▶ _WHAT THE TASK REQUIRES_
The response must restate all of the data word for word.

-------- INPUT DATA --------

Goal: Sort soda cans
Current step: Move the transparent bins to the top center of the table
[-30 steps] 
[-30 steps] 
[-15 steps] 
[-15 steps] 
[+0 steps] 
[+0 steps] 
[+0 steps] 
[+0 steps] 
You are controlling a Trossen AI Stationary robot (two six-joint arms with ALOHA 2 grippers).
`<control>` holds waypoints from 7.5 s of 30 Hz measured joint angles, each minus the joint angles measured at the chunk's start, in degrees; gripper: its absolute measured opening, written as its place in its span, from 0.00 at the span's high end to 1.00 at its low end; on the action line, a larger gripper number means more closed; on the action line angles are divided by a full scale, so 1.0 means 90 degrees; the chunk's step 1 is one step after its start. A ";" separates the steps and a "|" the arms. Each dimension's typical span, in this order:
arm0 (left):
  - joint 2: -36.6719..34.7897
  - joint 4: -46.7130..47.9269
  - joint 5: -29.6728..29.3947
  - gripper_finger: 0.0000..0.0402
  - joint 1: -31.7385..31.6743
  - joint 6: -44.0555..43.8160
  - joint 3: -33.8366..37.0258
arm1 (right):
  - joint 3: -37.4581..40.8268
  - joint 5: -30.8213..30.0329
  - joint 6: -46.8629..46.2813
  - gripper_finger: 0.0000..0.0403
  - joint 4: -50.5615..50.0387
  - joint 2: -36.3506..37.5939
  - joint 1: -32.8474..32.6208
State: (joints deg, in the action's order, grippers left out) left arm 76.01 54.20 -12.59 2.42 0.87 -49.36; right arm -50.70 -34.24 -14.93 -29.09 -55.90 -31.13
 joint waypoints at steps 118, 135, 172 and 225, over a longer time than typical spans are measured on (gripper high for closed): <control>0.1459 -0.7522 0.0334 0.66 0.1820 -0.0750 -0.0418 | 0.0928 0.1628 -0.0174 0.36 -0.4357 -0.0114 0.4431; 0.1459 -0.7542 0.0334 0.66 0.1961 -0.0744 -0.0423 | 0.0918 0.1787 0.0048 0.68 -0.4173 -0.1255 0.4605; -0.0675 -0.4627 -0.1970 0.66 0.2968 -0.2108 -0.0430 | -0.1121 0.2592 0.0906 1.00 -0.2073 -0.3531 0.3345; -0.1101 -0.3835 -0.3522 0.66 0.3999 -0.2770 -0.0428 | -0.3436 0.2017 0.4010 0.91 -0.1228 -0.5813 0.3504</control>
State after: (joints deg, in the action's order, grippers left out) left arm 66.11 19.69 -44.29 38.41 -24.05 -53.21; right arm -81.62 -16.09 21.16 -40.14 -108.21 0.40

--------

▶ _SOLUTION TO THIS EXERCISE_
Goal: Sort soda cans
Current step: Move the transparent bins to the top center of the table
[-30 steps] 
[-30 steps] 
[-15 steps] 
[-15 steps] 
[+0 steps] 
[+0 steps] 
[+0 steps] 
[+0 steps] 
You are controlling a Trossen AI Stationary robot (two six-joint arms with ALOHA 2 grippers).
`<control>` holds waypoints from 7.5 s of 30 Hz measured joint angles, each minus the joint angles measured at the chunk's start, in degrees; gripper: its absolute measured opening, written as its place in its span, from 0.00 at the span's high end to 1.00 at its low end; on the action line, a larger gripper number means more closed; on the action line angles are divided by a full scale, so 1.0 means 90 degrees; the chunk's step 1 is one step after its start. A ";" separates the steps and a "|" the arms. Each dimension's typical span, in this order:
arm0 (left):
  - joint 2: -36.6719..34.7897
  - joint 4: -46.7130..47.9269
  - joint 5: -29.6728..29.3947
  - gripper_finger: 0.0000..0.0402
  - joint 1: -31.7385..31.6743
  - joint 6: -44.0555..43.8160
  - joint 3: -33.8366..37.0258
arm1 (right):
  - joint 3: -37.4581..40.8268
  - joint 5: -30.8213..30.0329
  - joint 6: -46.8629..46.2813
  - gripper_finger: 0.0000..0.0403
  - joint 4: -50.5615..50.0387
  - joint 2: -36.3506..37.5939
  - joint 1: -32.8474..32.6208
State: (joints deg, in the action's order, grippers left out) left arm 76.01 54.20 -12.59 2.42 0.87 -49.36; right arm -50.70 -34.24 -14.93 -29.09 -55.90 -31.13
 joint waypoints at steps 118, 135, 172 and 225, over a longer time than typical spans are measured on (gripper high for closed): <control>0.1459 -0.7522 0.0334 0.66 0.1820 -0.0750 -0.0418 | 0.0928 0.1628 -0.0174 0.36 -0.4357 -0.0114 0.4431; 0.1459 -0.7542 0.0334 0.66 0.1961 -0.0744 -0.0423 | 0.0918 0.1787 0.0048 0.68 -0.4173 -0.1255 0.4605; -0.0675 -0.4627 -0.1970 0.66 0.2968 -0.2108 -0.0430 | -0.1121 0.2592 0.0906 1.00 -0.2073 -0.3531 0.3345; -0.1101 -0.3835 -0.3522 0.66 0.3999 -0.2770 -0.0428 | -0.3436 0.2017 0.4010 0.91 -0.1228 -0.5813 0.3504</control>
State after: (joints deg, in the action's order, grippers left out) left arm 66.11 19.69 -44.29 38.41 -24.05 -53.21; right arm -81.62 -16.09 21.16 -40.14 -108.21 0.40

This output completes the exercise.